**WHAT YOU WILL DO:** Line by line, give the data again exactly as it appears.

[Records from a dataset]
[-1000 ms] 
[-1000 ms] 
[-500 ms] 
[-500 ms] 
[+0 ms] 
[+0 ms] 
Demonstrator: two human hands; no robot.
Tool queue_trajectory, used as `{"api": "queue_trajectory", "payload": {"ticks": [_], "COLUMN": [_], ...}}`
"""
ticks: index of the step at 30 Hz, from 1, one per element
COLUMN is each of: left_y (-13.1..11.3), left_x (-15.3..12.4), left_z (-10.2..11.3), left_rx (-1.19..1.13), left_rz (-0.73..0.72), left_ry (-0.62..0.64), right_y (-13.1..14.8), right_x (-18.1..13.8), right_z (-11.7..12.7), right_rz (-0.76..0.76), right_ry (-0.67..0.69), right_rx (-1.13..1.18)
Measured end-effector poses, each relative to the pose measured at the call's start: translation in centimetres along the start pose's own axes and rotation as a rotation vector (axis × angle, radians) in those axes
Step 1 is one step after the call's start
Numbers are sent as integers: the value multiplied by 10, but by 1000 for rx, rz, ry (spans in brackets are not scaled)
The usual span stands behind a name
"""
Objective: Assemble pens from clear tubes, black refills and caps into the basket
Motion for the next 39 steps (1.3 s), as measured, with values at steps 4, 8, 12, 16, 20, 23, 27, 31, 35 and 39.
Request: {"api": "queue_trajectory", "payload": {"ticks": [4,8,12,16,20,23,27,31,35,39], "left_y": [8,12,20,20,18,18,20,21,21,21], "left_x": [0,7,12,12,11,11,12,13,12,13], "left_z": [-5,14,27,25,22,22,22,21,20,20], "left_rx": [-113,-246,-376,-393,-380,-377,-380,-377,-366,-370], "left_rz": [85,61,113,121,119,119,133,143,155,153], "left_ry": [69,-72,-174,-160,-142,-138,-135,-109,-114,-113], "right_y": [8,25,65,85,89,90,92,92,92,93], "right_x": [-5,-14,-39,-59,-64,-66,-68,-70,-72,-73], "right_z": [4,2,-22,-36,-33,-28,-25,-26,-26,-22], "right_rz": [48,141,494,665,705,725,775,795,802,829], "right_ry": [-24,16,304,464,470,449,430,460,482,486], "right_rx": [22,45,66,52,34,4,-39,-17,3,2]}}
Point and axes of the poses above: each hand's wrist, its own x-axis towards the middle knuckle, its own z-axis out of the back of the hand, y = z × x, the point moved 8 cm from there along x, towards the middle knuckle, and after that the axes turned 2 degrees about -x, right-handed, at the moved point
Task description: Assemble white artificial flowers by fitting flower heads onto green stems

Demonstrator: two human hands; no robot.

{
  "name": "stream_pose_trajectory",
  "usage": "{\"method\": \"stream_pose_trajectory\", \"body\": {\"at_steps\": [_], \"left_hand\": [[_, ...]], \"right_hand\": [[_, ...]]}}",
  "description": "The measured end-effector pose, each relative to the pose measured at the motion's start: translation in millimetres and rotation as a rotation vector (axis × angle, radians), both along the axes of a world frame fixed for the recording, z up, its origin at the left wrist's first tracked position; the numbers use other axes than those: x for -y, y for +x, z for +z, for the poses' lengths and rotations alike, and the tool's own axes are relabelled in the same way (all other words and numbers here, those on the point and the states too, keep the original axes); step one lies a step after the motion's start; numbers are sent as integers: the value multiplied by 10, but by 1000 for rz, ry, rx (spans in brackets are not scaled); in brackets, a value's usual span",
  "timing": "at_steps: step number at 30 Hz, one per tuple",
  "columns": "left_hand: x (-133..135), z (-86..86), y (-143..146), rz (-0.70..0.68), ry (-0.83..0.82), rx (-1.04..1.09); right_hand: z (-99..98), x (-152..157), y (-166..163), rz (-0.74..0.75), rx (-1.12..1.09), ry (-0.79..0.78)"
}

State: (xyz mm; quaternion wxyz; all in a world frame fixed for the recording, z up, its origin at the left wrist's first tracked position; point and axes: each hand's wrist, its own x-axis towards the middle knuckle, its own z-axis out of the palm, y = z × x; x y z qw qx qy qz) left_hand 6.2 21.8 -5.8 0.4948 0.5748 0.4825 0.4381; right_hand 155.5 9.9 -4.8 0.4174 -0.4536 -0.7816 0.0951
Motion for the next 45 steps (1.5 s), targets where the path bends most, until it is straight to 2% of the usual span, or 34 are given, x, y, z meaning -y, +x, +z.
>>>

**YOUR SOLUTION:**
[-1000 ms] 
[-1000 ms] 
[-500 ms] 
[-500 ms] 
[+0 ms] 
[+0 ms] 
Demonstrator: two human hands; no robot.
Tool queue_trajectory, used as `{"api": "queue_trajectory", "payload": {"ticks": [_], "COLUMN": [_], ...}}`
"""
ticks: index of the step at 30 Hz, from 1, one per element
COLUMN is each of: left_y (-13.1..11.3), left_x (-15.3..12.4), left_z (-10.2..11.3), left_rx (-1.19..1.13), left_rz (-0.73..0.72), left_ry (-0.62..0.64), right_y (-13.1..14.8), right_x (-18.1..13.8), right_z (-11.7..12.7), right_rz (-0.76..0.76), right_ry (-0.67..0.69), right_rx (-1.13..1.18)
Measured end-effector poses, each relative to the pose measured at the call's start: translation in centimetres along the start pose's own axes and rotation as a rotation vector (axis × angle, radians) in those axes
Step 1 is one step after the call's start
Numbers are sent as integers: the value multiplied by 10, but by 1000 for rx, rz, ry (spans in brackets are not scaled)
The usual span stands behind a name
"""
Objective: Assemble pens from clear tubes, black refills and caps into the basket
Motion for the next 39 steps (1.3 s), as measured, with values at steps 4, 8, 12, 16, 20, 23, 27, 31, 35 and 39.
Request: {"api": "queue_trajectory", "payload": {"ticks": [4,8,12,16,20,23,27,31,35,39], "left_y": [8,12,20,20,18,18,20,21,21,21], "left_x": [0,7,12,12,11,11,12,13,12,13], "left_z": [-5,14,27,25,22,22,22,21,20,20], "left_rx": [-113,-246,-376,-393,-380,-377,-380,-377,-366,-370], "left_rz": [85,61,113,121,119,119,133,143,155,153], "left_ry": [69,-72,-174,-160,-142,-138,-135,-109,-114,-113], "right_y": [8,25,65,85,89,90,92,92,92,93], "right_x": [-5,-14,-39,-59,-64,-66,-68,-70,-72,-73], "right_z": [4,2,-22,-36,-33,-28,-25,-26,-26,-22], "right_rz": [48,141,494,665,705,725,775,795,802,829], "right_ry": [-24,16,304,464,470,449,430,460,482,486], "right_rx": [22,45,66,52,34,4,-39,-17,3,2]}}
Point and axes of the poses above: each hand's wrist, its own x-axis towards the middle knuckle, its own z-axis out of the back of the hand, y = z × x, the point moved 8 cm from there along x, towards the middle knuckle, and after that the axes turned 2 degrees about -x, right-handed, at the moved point
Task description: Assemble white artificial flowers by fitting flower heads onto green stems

Demonstrator: two human hands; no robot.

{
  "name": "stream_pose_trajectory",
  "usage": "{\"method\": \"stream_pose_trajectory\", \"body\": {\"at_steps\": [_], \"left_hand\": [[_, ...]], \"right_hand\": [[_, ...]]}}",
  "description": "The measured end-effector pose, each relative to the pose measured at the motion's start: translation in millimetres and rotation as a rotation vector (axis × angle, radians), both along the axes of a world frame fixed for the recording, z up, its origin at the left wrist's first tracked position; the numbers use other axes than those: x for -y, y for +x, z for +z, for the poses' lengths and rotations alike, and the tool's own axes are relabelled in the same way (all other words and numbers here, those on the point and the states too, keep the original axes); step one lies a step after the motion's start; numbers are sent as integers: the value multiplied by 10, but by 1000 for rz, ry, rx (spans in brackets are not scaled); in brackets, a value's usual span",
  "timing": "at_steps: step number at 30 Hz, one per tuple",
  "columns": "left_hand: x (-133..135), z (-86..86), y (-143..146), rz (-0.70..0.68), ry (-0.83..0.82), rx (-1.04..1.09); right_hand: z (-99..98), x (-152..157), y (-166..163), rz (-0.74..0.75), rx (-1.12..1.09), ry (-0.79..0.78)"
}

State: (xyz mm; quaternion wxyz; all in a world frame fixed for the recording, z up, its origin at the left wrist's first tracked position; point and axes: each hand's wrist, its own x-axis towards the middle knuckle, its own z-axis out of the palm, y = z × x; x y z qw qx qy qz) left_hand 6.2 21.8 -5.8 0.4948 0.5748 0.4825 0.4381; right_hand 155.5 9.9 -4.8 0.4174 -0.4536 -0.7816 0.0951
Motion for the next 45 steps (1.5 s), targets where the path bends most, until it is straight to 2% of the usual span, or 34 are given, x, y, z meaning -y, +x, +z.
>>>

Nothing remains to be done, and the exercise is complete.